History

hailin c8e8c1e9ff .		2025-09-20 16:09:34 +08:00
..
Source	.	2025-09-20 16:09:34 +08:00
Test	.	2025-09-20 16:09:34 +08:00
.gitignore	.	2025-09-20 16:09:34 +08:00
CMakeLists.txt	.	2025-09-20 16:09:34 +08:00
README.md	.	2025-09-20 16:09:34 +08:00

README.md

NVTX Sample Injection

NVTX annotations are no-op instructions unless a profiling tool is activated to collect them. Nsight Systems/Compute/Graphics are typically used for this. While these packages provide a fast and reliable (and generally recommended) method for collecting NVTX data, there may be situations where a custom implementation is more suitable.

This repository contains a code sample, which is a partial, but representative, NVTX injection that shows how to implement library functions, how to make them available in runtime, and lists the most important code points/structures from the library. It also includes annotated app examples, both native and Python-based, that can be launched on Linux and Windows.
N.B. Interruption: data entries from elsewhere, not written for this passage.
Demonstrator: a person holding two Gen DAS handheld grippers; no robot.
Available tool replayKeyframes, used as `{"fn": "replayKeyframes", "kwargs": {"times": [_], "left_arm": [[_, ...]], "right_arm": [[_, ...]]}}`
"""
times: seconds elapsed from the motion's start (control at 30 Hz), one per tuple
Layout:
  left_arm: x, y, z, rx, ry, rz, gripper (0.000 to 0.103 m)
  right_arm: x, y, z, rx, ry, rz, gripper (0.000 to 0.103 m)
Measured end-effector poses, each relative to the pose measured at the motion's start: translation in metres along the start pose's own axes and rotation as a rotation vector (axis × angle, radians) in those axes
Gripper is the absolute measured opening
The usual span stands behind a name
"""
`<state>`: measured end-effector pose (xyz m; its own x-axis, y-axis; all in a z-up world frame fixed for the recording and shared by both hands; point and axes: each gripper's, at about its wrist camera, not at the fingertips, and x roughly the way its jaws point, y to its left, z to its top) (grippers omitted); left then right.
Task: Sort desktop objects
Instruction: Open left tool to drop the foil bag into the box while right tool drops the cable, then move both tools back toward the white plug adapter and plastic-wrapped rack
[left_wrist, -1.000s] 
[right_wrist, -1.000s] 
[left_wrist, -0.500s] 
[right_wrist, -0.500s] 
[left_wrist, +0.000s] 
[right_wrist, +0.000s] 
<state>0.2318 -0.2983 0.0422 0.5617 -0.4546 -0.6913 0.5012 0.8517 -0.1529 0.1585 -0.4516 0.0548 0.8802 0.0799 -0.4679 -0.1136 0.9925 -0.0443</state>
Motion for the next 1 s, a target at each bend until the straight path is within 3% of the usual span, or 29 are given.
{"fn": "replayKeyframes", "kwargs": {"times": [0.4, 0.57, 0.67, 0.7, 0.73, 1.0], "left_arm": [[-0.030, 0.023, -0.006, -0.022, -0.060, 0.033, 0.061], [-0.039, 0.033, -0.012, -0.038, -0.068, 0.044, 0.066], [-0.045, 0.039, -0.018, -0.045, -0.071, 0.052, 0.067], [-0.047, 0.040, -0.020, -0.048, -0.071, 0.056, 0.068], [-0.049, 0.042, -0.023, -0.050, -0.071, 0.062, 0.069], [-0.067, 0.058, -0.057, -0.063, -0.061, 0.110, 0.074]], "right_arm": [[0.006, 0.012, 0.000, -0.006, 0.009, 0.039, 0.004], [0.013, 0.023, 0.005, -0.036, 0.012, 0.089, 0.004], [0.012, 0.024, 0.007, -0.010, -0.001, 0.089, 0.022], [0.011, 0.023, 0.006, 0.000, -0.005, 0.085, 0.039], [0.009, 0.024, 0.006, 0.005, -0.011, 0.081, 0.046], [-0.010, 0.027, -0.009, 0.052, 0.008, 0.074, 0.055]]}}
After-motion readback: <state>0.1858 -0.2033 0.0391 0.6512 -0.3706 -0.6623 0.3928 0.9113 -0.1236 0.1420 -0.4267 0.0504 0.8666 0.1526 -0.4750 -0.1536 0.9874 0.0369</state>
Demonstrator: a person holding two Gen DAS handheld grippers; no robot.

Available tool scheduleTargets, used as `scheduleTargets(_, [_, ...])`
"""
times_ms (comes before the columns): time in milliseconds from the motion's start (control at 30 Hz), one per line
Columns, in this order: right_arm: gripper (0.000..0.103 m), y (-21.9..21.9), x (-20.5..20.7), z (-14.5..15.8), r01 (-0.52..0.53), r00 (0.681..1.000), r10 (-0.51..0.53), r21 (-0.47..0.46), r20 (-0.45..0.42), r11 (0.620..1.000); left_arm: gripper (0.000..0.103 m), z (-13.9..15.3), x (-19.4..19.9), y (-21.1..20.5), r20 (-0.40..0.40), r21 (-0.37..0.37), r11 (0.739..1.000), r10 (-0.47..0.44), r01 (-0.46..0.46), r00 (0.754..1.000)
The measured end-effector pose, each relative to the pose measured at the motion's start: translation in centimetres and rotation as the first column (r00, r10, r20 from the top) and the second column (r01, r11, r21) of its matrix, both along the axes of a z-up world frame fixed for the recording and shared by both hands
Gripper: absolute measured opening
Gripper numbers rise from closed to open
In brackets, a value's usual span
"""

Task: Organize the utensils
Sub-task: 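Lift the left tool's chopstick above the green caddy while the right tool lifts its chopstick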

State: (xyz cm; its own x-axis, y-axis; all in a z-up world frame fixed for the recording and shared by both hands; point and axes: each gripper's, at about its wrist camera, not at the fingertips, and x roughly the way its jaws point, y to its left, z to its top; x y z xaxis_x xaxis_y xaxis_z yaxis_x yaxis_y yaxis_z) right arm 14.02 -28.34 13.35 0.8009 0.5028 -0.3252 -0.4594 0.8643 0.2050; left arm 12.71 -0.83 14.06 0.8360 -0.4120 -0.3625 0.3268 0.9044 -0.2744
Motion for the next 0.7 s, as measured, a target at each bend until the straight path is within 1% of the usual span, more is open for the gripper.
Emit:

The implementation is focused exclusively on NVTX and doesn't cover some general programming best practices, like code structuring or compiler flags, it also uses a very basic approach for multithreading. So, while the sample is technically correct and is ready to be used "as is", some of its methods might require reconsideration base on specific needs.

Key points

NVTX expects the injection to be provided via a dynamic library, path to the library file should be set in the NVTX_INJECTION64_PATH env variable prior to calling an NVTX function. The NVTX_INJECTION32_PATH variable can also be specified (together with its 64-bit counterpart), so that if the process tree contains a 32-bit process, the appropriate library will be picked up. Then, the InitializeInjectionNvtx2(NvtxGetExportTableFunc_t) function is called to make NVTX aware of the custom function implementations.

These functions are stored in callback tables, which are retrieved by the NvtxGetExportTableFunc_t argument and filled with function references. (See the InitializeInjectionNvtx2 implementation in NvtxSampleInjection.cpp.) It is important to assign callbacks into the proper table using the corresponding indices, e.g. for the NVTX_CB_MODULE_CORE2 table, NVTX_CBID_CORE2_* index constants must be used.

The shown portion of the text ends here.